При жизни мне думалось, что, умерев, я сразу познаю истину. Мне откроются двери в неведомое, запретное, я пойму, как устроен мир и в чем справедливость, которую никак не удавалось постичь, обладая физическим телом. Я увижу всех своих родственников до седьмого колена, укоренюсь в веках, оценю мотивы своих прошлых поступков и даже смогу что-то отмолить и исправить. На деле все оказалось не так. Я тупо болтался над Пятницким кладбищем, не погруженный ни в какую тайну. И смысла в моей безоболочковой субстанции было не более, чем в ожидании на поселковой остановке автобуса, который давно снят с маршрута. Мы маялись от скуки и коротали время как могли.

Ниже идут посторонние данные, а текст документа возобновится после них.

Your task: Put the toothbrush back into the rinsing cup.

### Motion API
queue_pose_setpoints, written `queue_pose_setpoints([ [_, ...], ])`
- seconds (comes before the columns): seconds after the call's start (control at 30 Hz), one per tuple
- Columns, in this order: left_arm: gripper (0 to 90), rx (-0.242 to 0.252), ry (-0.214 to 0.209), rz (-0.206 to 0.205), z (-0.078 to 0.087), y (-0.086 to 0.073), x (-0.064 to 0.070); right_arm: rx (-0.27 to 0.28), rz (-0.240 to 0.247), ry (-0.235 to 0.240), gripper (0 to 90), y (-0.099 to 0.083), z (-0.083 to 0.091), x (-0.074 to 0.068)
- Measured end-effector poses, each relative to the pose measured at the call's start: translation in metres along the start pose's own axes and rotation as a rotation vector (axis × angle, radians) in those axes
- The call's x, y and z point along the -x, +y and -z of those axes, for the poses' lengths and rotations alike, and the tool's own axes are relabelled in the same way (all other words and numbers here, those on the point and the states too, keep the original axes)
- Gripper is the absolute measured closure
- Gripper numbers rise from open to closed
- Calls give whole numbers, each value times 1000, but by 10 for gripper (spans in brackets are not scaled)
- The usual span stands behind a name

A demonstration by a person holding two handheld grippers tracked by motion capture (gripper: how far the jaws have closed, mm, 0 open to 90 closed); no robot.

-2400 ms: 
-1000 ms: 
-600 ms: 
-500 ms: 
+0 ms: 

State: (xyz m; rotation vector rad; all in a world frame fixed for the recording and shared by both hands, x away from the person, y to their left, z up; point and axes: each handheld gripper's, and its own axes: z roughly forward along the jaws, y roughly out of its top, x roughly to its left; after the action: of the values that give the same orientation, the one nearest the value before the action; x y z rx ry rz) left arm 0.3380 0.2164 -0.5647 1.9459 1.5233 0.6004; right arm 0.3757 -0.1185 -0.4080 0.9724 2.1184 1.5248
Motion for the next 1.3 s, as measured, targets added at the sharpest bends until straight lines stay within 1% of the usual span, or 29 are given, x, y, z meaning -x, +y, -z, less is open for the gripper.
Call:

Помимо наблюдения за процессом похорон и установкой памятников (нет-нет да места продавались новым «клиентам»), мы развлекались игрой, которую придумала Эпоха. Садились в круг, соединяясь краями своих материй, и каждый, втайне от других, выбирал по десять человек с нашего кладбища, сохраняя их в разряде невидимого. Затем Эпоха, как залп орудия, гаркала: «Проявись, бля!», и мы переводили своих избранников в видимый сегмент, словно открывали карты картинкой наверх. Если у кого-то были совпадения – в десятке Сани и моей, к примеру, попадался один и тот же персонаж, – мы приглашали его в игру. В результате в нашем кругу появлялись новые люди разных возрастов, национальностей, времен, что было неожиданно и весело. Скоро в эту забаву, которую я в честь бабки предложил назвать «Эпоха», играл весь Пятницкий могильник. Победившим считался тот, чьи «карты» ни разу за десять конов не пересекались с другими. Эпоха страшно мухлевала. Обладая большей свободой, чем другие, она загребала в свою десятку героев с чужих захоронений, что всем нам было неподвластно. В результате ее набор «карт» никогда не пересекался с нашим, и она неизменно оставалась победителем.